• **Assigned task**
A verbatim copy of the listing is what is needed, minus any pictures.

━━━━━━━━

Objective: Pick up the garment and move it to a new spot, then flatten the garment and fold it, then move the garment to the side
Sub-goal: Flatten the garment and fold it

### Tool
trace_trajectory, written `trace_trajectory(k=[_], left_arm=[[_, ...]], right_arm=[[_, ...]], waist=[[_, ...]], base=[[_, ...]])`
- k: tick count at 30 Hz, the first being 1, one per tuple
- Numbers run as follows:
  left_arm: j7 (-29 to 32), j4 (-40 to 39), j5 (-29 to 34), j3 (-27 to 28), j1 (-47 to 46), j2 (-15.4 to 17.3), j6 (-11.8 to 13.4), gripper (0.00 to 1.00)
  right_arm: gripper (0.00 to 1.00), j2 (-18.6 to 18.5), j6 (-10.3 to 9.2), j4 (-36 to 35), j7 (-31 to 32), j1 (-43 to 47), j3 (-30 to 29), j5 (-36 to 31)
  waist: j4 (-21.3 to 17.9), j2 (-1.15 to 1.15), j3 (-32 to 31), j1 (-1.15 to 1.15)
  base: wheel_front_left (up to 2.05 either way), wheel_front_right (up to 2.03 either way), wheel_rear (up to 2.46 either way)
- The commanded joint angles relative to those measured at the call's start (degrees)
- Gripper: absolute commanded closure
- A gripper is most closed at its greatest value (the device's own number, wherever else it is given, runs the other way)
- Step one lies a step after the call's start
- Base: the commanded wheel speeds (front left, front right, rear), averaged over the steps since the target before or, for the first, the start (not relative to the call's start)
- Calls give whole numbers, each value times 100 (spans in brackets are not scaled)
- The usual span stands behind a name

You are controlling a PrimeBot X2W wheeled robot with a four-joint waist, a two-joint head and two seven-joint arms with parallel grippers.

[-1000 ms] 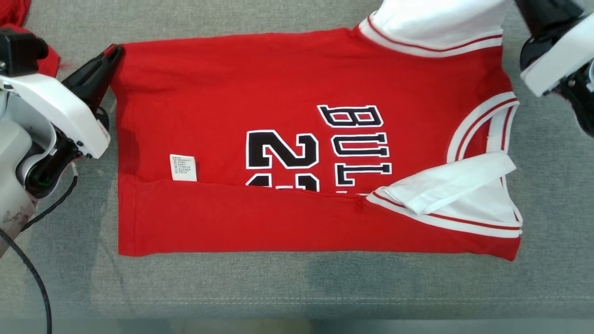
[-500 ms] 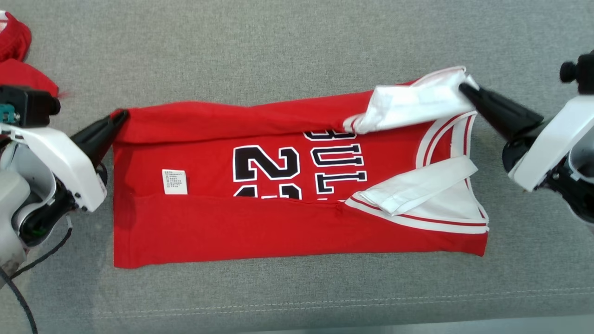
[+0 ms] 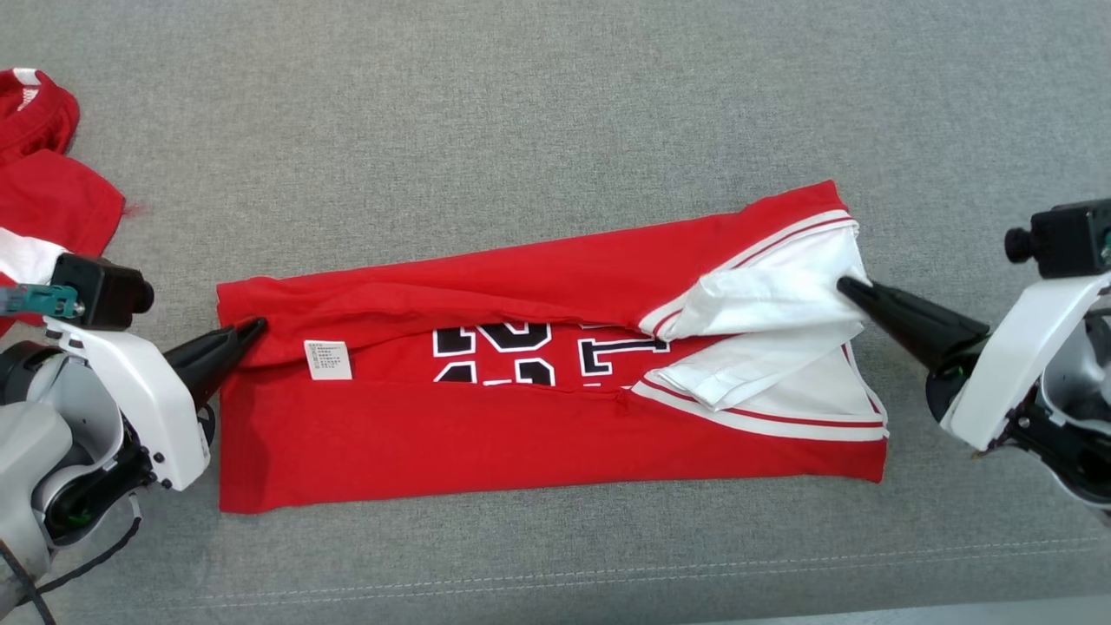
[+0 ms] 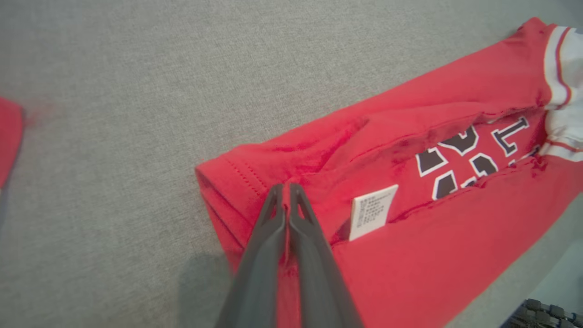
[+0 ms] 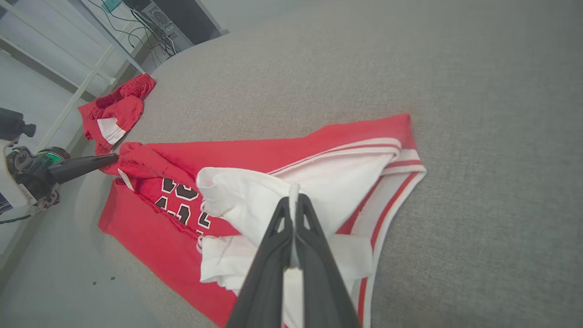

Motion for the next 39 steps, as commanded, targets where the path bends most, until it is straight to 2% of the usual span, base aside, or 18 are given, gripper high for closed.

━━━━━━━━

• **Reply to the exercise**
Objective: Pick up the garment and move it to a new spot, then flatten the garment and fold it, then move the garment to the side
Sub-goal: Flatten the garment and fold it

### Tool
trace_trajectory, written `trace_trajectory(k=[_], left_arm=[[_, ...]], right_arm=[[_, ...]], waist=[[_, ...]], base=[[_, ...]])`
- k: tick count at 30 Hz, the first being 1, one per tuple
- Numbers run as follows:
  left_arm: j7 (-29 to 32), j4 (-40 to 39), j5 (-29 to 34), j3 (-27 to 28), j1 (-47 to 46), j2 (-15.4 to 17.3), j6 (-11.8 to 13.4), gripper (0.00 to 1.00)
  right_arm: gripper (0.00 to 1.00), j2 (-18.6 to 18.5), j6 (-10.3 to 9.2), j4 (-36 to 35), j7 (-31 to 32), j1 (-43 to 47), j3 (-30 to 29), j5 (-36 to 31)
  waist: j4 (-21.3 to 17.9), j2 (-1.15 to 1.15), j3 (-32 to 31), j1 (-1.15 to 1.15)
  base: wheel_front_left (up to 2.05 either way), wheel_front_right (up to 2.03 either way), wheel_rear (up to 2.46 either way)
- The commanded joint angles relative to those measured at the call's start (degrees)
- Gripper: absolute commanded closure
- A gripper is most closed at its greatest value (the device's own number, wherever else it is given, runs the other way)
- Step one lies a step after the call's start
- Base: the commanded wheel speeds (front left, front right, rear), averaged over the steps since the target before or, for the first, the start (not relative to the call's start)
- Calls give whole numbers, each value times 100 (spans in brackets are not scaled)
- The usual span stands behind a name

You are controlling a PrimeBot X2W wheeled robot with a four-joint waist, a two-joint head and two seven-joint arms with parallel grippers.

[-1000 ms] 
[-500 ms] 
[+0 ms] 
[+0 ms] 
[+0 ms] 

Motion for the next 39 steps, as commanded, targets where the path bends most, until it is straight to 2% of the usual span, base aside, or 18 are given, gripper high for closed.

Output for this exercise is now complete.